[[ MATERIALS PROVIDED, beginning ]]

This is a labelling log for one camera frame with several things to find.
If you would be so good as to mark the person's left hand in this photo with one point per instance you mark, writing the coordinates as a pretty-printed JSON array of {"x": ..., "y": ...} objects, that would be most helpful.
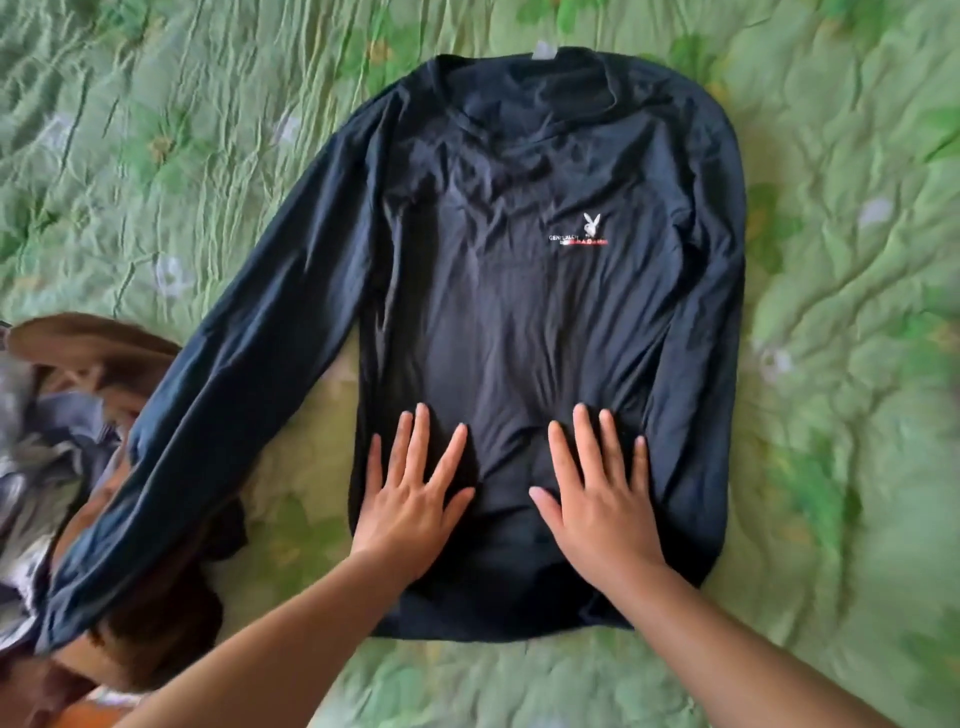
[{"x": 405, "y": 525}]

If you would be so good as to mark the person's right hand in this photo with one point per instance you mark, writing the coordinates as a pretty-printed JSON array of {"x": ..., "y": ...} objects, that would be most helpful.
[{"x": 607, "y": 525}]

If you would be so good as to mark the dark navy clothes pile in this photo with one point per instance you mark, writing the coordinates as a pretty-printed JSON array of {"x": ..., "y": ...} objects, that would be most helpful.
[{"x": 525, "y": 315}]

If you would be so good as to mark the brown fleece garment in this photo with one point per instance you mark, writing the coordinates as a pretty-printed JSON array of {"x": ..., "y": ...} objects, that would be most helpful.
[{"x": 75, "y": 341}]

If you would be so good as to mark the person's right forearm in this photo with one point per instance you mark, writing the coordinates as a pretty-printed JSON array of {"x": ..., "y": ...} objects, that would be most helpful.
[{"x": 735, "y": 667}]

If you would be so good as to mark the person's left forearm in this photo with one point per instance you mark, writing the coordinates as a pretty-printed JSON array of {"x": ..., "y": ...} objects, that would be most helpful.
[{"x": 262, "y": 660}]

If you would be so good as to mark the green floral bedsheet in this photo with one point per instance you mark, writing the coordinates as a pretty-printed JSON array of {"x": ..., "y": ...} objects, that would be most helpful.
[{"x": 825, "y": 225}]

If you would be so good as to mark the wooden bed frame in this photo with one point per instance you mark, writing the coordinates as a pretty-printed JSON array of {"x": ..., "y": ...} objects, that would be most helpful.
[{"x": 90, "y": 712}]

[[ MATERIALS PROVIDED, end ]]
[[ MATERIALS PROVIDED, beginning ]]

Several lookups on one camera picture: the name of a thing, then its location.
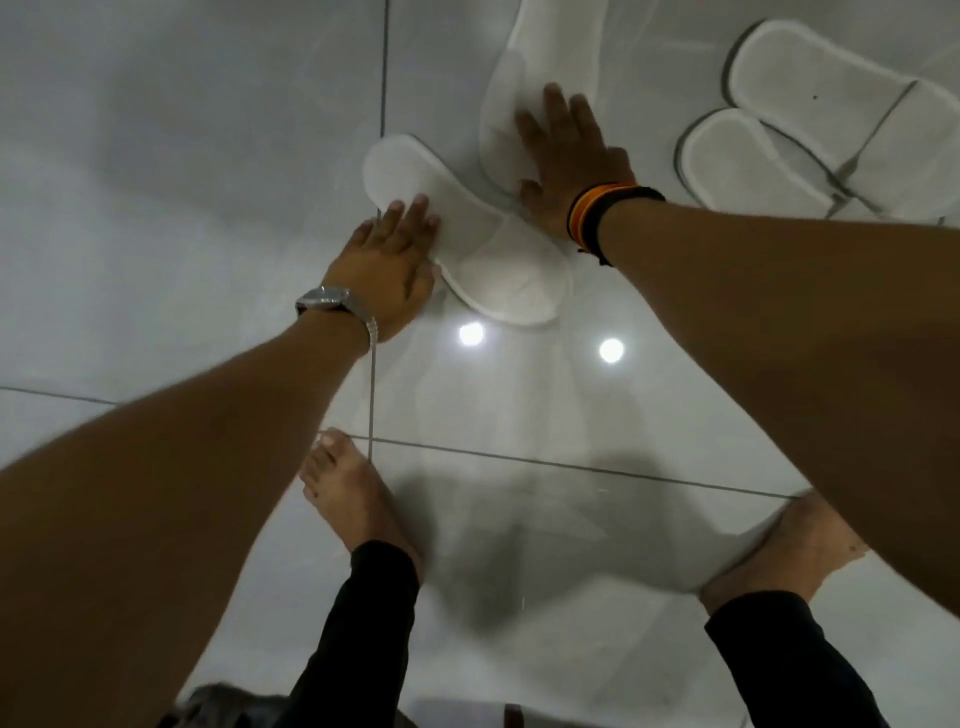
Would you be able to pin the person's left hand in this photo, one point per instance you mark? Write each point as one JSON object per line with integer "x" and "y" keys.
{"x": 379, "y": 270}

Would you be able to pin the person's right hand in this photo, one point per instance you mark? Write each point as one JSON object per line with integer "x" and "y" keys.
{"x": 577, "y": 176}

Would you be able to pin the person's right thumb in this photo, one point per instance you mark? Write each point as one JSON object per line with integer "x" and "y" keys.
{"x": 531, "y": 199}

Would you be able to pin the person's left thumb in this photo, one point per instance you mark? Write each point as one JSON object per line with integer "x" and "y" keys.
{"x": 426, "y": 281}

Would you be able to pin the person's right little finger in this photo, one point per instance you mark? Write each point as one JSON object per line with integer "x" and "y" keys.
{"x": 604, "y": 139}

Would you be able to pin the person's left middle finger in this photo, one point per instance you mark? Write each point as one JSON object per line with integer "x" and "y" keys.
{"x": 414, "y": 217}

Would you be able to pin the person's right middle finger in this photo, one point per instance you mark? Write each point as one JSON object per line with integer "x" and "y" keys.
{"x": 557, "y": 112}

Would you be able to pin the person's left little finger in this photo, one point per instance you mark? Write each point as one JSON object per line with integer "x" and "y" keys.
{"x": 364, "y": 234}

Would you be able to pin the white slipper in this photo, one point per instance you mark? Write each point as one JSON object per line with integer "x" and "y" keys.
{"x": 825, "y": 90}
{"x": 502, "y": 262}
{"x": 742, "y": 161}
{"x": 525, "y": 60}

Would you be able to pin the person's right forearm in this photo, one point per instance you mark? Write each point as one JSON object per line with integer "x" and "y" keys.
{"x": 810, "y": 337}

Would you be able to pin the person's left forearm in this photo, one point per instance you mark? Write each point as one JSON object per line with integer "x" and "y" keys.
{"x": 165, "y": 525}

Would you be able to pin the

[[ MATERIALS PROVIDED, end ]]
[[ MATERIALS PROVIDED, beginning ]]

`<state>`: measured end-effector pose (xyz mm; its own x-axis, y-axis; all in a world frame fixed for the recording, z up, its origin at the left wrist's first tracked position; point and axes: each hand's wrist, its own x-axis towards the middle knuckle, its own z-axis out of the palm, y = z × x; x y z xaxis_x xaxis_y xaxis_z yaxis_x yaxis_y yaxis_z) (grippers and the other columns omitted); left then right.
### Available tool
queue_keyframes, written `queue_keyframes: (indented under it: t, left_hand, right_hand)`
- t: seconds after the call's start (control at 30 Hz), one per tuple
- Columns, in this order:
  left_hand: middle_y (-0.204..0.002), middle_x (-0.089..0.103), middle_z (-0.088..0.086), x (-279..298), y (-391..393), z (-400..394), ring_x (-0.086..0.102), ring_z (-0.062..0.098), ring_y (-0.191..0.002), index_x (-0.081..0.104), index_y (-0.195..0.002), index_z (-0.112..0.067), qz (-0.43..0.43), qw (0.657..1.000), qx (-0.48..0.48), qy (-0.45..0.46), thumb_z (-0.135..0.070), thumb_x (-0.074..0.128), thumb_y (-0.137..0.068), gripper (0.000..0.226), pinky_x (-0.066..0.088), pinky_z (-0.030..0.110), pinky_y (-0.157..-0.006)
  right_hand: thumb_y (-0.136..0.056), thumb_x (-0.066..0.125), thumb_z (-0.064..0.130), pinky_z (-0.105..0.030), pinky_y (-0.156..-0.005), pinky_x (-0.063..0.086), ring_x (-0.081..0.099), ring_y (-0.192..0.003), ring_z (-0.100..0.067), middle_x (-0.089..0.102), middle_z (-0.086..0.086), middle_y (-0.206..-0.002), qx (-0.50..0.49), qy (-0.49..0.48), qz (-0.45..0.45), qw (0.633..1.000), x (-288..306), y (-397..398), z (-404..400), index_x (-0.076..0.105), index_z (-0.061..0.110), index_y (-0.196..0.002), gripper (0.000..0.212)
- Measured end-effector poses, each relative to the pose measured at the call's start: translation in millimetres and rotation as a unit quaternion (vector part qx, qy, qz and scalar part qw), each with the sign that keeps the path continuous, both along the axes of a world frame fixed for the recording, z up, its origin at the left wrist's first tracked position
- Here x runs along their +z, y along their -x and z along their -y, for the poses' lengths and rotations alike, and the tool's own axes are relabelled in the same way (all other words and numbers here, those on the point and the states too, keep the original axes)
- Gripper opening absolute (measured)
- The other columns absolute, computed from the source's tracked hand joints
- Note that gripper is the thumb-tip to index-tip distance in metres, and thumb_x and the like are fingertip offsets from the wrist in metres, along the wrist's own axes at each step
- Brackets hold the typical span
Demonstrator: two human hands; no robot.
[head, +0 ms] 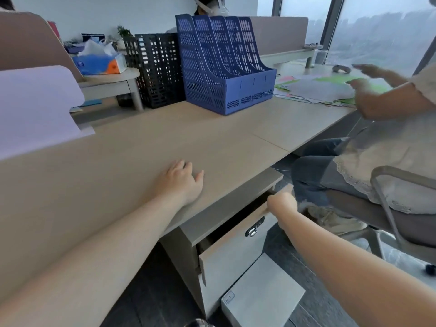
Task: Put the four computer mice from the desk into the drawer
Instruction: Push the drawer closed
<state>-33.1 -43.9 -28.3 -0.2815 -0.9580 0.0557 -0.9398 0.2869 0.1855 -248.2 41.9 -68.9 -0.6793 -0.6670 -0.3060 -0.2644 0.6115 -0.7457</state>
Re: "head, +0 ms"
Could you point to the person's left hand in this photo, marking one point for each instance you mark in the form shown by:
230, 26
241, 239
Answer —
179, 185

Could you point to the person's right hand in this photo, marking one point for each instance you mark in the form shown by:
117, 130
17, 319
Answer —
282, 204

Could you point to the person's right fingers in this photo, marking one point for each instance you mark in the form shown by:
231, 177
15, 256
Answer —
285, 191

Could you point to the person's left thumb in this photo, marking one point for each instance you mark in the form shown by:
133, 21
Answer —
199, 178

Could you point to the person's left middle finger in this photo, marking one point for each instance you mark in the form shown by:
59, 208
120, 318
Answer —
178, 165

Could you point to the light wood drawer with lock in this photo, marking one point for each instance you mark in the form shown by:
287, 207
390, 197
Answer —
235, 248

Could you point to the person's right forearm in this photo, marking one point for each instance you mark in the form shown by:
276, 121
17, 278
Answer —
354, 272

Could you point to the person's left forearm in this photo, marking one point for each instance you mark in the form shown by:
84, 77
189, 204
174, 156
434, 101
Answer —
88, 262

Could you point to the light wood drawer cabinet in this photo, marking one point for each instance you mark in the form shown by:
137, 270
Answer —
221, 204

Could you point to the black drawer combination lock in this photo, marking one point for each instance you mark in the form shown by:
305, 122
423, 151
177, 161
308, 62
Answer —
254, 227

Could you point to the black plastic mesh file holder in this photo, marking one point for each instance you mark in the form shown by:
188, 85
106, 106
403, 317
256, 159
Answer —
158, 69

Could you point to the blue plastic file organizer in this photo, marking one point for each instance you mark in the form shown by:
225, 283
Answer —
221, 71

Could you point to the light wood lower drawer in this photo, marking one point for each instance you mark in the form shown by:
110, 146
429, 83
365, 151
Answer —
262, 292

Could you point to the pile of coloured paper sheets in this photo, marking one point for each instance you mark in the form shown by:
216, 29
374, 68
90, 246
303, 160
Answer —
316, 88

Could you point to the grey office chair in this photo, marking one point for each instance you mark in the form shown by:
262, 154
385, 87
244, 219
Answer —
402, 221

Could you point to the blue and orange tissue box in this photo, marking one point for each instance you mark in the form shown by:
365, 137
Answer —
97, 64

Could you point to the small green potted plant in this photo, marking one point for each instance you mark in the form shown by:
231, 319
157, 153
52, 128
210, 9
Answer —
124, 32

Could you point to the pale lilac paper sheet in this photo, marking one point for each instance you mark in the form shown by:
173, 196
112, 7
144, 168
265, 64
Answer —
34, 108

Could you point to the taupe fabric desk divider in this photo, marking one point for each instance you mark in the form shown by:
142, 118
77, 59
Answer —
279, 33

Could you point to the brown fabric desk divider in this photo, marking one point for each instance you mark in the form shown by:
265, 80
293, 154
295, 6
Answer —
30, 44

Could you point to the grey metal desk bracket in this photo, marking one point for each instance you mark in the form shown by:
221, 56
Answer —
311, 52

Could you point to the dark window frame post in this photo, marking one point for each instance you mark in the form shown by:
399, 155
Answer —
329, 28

[[ MATERIALS PROVIDED, end ]]

--- PROBLEM DESCRIPTION ---
Where a line in the records above contains the string "file", return that line.

--- RESPONSE AREA ---
Could you point to the black plastic mesh file holder in this photo, marking one point for each instance you mark in the form shown by:
Could you point to the blue plastic file organizer in this photo, marking one point for each instance you mark in the form shown by:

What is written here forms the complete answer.